A nice, inviting room is important, Sizemore said, as it provides children an opportunity to socialize with others who are in similar situations.

“The kids need to know they’re not alone and that what they’ve been through in their home, other children have been through in their homes,” she said.

The task of updating the dining room was undertaken by Ficon Bush.

Billy Bush said his wife Sheri was the driving force behind the project, which saw the room transform from “Brady Bunch gone bad” green to a bright cheerful yellow.

“Let me put it this way,” Bush said, “if you walked in here before, even though it was a dining room, you probably would have lost your appetite. This is the first room they go to in the morning and this paint brightens up the day. Hopefully it will brighten up a dim situation.”

The biggest undertaking of them all, however, was the ladies’ lounge, the space Sizemore said old furniture from the shelter went to live when it was no longer useful elsewhere.

Fortunately, Cantley and Chambers were in their element and up to the challenge of transforming the run down room into a “cozy, comfortable” living space.

Using a nice red couch - recently donated to the shelter - as a starting base, the women got to work, scavenging, repainting, recovering and removing old furniture and adding “new” furniture to the mix.

“We took curtains we found on sale and that’s what we did all of the fabric work with,” Chambers said, pointing to a freshly covered rocking chair and bulletin board featuring the same fabric.

“It was a 1970s picture - one of my Neville St. Market finds - but it had a good frame,” Cantley said. “As long as you’ve got good bones, you can do a lot with it.”

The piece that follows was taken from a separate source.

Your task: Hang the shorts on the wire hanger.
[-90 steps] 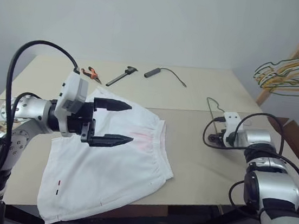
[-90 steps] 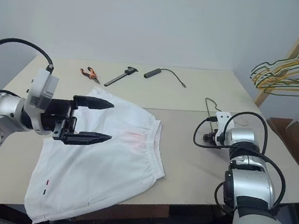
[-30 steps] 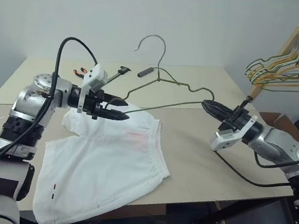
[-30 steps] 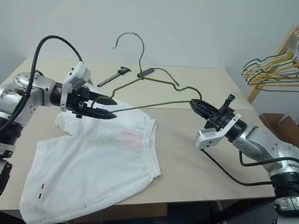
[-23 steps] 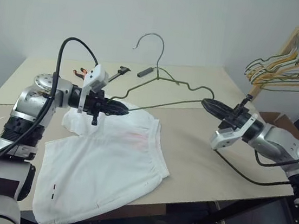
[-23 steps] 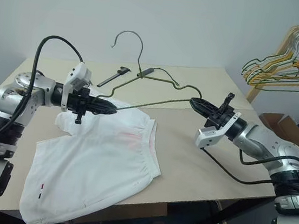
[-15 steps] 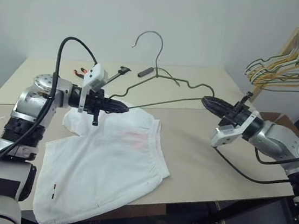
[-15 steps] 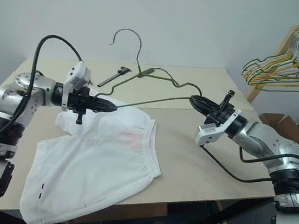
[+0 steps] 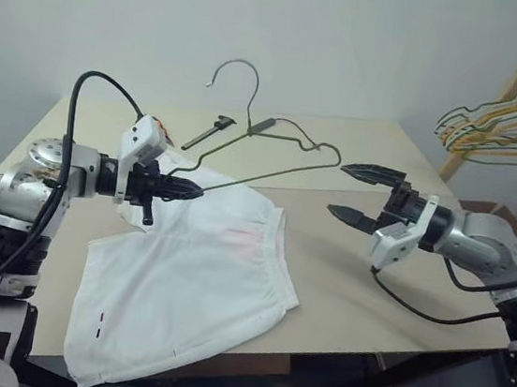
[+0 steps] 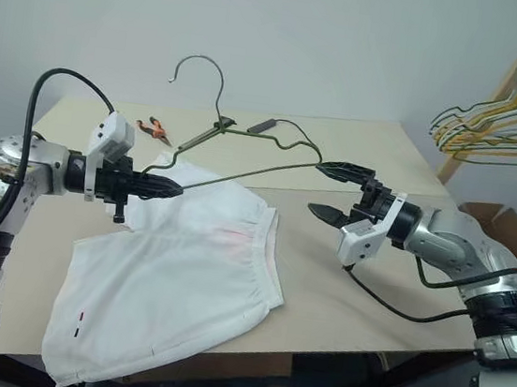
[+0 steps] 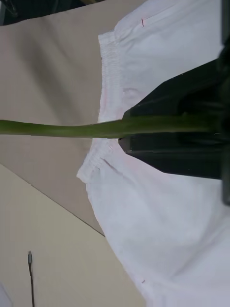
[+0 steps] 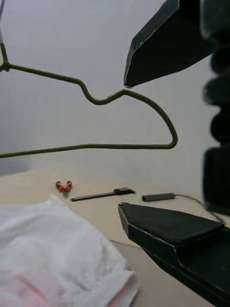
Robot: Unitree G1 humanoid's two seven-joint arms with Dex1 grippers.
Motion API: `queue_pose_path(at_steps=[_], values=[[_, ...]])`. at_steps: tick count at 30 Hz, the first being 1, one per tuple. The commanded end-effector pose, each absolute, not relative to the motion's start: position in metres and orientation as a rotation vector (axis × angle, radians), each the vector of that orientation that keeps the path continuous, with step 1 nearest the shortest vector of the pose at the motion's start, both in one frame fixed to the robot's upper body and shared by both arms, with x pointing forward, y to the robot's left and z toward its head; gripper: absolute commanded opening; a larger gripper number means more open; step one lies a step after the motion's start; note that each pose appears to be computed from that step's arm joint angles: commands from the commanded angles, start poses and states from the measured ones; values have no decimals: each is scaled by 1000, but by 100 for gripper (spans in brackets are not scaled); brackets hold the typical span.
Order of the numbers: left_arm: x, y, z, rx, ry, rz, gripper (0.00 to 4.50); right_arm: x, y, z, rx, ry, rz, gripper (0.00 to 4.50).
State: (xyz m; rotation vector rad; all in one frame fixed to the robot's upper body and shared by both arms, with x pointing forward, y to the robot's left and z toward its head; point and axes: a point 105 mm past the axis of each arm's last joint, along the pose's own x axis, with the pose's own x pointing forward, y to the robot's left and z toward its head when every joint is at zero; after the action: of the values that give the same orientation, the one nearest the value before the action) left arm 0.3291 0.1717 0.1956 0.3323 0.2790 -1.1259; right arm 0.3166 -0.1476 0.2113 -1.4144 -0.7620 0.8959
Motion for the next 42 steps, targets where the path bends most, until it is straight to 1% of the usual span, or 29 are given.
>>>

A TV, refrigerator and coffee pot were parts of the room the women left, but they replaced an unattractive kitchen cabinet with a nice, vintage cabinet and added a new rug to tie the room together.

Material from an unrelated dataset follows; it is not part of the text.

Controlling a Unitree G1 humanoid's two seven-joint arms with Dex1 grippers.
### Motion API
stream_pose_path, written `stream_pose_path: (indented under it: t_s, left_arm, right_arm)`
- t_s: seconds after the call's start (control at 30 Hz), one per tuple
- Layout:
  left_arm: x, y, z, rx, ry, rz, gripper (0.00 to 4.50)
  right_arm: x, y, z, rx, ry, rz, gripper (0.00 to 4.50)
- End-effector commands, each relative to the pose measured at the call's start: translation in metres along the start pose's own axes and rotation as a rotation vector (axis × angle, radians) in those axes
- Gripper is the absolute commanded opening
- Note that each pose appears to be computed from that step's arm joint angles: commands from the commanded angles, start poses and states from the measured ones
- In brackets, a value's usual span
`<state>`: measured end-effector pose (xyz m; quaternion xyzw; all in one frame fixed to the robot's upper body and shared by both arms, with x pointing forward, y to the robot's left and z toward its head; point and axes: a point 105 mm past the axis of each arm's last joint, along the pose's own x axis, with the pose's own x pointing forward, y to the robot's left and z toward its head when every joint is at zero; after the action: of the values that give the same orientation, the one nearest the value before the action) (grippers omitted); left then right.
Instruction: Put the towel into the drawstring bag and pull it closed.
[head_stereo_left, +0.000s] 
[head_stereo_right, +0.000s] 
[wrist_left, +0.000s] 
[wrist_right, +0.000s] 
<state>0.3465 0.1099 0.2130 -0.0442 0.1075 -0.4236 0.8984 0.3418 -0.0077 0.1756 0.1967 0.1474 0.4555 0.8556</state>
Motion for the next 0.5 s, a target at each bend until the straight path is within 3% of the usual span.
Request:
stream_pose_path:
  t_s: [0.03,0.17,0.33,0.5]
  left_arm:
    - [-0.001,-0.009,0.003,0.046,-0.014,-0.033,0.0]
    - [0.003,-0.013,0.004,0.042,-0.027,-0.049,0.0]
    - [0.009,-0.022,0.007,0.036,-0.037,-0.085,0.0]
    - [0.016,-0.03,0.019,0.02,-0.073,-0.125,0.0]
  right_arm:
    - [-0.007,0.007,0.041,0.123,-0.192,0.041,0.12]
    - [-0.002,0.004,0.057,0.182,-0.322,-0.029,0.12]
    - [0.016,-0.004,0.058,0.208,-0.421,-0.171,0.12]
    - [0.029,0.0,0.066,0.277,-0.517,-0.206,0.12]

Throughout the process, Chambers and Cantley kept the clients in mind and even spoke to them about what they would most like to see in the room.

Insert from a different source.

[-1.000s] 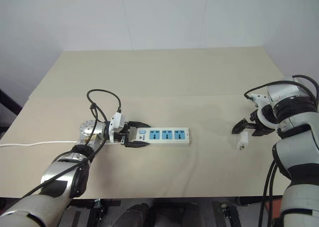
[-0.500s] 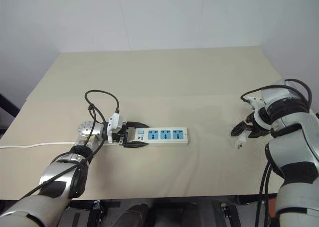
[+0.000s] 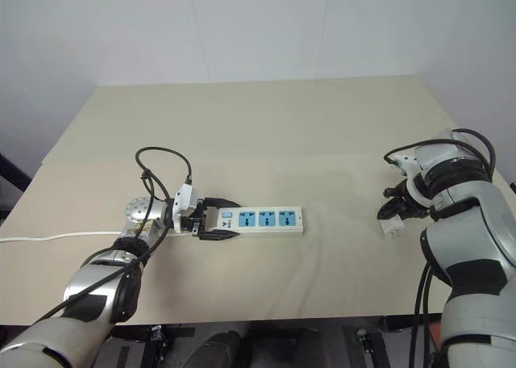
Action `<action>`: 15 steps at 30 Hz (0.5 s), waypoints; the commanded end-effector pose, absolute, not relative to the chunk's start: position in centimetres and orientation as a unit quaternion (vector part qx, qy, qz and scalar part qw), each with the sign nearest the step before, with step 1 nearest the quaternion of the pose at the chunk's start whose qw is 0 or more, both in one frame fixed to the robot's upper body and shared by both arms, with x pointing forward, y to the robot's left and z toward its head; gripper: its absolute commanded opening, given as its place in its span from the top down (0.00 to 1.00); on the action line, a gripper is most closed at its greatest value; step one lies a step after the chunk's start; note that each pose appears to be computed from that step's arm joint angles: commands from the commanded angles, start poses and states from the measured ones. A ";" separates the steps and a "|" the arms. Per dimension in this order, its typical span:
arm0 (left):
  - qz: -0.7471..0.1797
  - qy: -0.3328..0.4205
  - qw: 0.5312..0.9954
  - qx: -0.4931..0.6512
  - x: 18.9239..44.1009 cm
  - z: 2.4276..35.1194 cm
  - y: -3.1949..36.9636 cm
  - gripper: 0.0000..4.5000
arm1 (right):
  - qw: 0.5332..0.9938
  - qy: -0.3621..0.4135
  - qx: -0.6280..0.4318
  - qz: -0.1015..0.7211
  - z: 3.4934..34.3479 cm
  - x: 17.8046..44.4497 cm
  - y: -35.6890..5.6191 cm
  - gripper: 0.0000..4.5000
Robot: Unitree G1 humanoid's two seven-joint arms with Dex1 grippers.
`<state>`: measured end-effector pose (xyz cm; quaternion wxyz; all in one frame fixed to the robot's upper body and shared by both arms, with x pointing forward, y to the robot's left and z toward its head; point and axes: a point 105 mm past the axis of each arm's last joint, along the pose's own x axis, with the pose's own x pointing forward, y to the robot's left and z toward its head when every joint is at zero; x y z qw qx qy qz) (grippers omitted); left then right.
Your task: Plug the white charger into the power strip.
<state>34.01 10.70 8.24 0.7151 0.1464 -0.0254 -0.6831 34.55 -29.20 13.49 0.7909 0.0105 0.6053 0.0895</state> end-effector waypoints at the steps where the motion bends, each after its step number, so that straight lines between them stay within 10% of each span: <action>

“We definitely tried to do what they wanted us to do,” Cantley said.

“There are beautiful changes in here,” one client said, letting Cantley and Chambers know their work had paid off. “I’m happy. We like coming in here and resting a little bit. It’s great. I don’t mind staying here for a while.”

Shelter advocate Tina Nelson said the reactions have been similar in regard to all the rooms.

“They are so excited,” she said. “It was just dreary before, but they’ve made it homey.”

Sizemore said having common rooms that attract clients rather than drive them back into their rooms is important.

“Everybody has a different story,” she said. “They all come from a different situation and a lot of time, they won’t even know what their situation has been and what they’ve been through until they’ve been here for a while and a lot of times it’s these rooms and talking to each that that actually comes out.”

And when clients, driven from their home for the worst of reasons, is able to forget for just a moment where they are, Sizemore says she and volunteers are reminded of the importance of making the building look and feel like a home.

One of the women walked into the dining area and said, ‘Wow! This doesn’t look like a shelter,’” she said, choking on tears. “That’s the reason we do it though is the ladies.”